[DATA BELOW — start]

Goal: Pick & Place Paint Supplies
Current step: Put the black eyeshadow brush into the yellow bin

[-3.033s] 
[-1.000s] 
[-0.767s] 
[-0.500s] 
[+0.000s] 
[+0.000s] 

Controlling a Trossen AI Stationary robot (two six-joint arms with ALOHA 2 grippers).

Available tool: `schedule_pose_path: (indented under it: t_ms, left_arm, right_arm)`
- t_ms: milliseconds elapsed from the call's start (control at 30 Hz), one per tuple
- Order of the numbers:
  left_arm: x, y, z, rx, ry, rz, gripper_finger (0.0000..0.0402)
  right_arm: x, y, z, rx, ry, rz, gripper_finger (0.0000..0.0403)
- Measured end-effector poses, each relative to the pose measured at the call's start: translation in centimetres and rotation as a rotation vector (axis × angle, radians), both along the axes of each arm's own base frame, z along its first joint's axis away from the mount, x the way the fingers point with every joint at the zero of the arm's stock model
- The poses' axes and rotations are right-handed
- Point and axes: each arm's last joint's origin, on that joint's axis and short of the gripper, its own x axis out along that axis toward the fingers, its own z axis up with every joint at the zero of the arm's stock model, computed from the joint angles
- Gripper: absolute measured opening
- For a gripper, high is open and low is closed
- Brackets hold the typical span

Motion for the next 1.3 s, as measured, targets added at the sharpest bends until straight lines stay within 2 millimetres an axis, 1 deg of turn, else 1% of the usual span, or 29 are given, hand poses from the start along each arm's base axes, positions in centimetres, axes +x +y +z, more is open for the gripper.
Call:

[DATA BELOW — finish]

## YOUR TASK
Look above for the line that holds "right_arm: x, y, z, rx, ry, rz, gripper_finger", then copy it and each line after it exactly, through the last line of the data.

## EXERCISE SOLUTION
  right_arm: x, y, z, rx, ry, rz, gripper_finger (0.0000..0.0403)
- Measured end-effector poses, each relative to the pose measured at the call's start: translation in centimetres and rotation as a rotation vector (axis × angle, radians), both along the axes of each arm's own base frame, z along its first joint's axis away from the mount, x the way the fingers point with every joint at the zero of the arm's stock model
- The poses' axes and rotations are right-handed
- Point and axes: each arm's last joint's origin, on that joint's axis and short of the gripper, its own x axis out along that axis toward the fingers, its own z axis up with every joint at the zero of the arm's stock model, computed from the joint angles
- Gripper: absolute measured opening
- For a gripper, high is open and low is closed
- Brackets hold the typical span

Motion for the next 1.3 s, as measured, targets added at the sharpest bends until straight lines stay within 2 millimetres an axis, 1 deg of turn, else 1% of the usual span, or 29 are given, hand poses from the start along each arm's base axes, positions in centimetres, axes +x +y +z, more is open for the gripper.
Call:

For this exercise, nothing more remains to be done.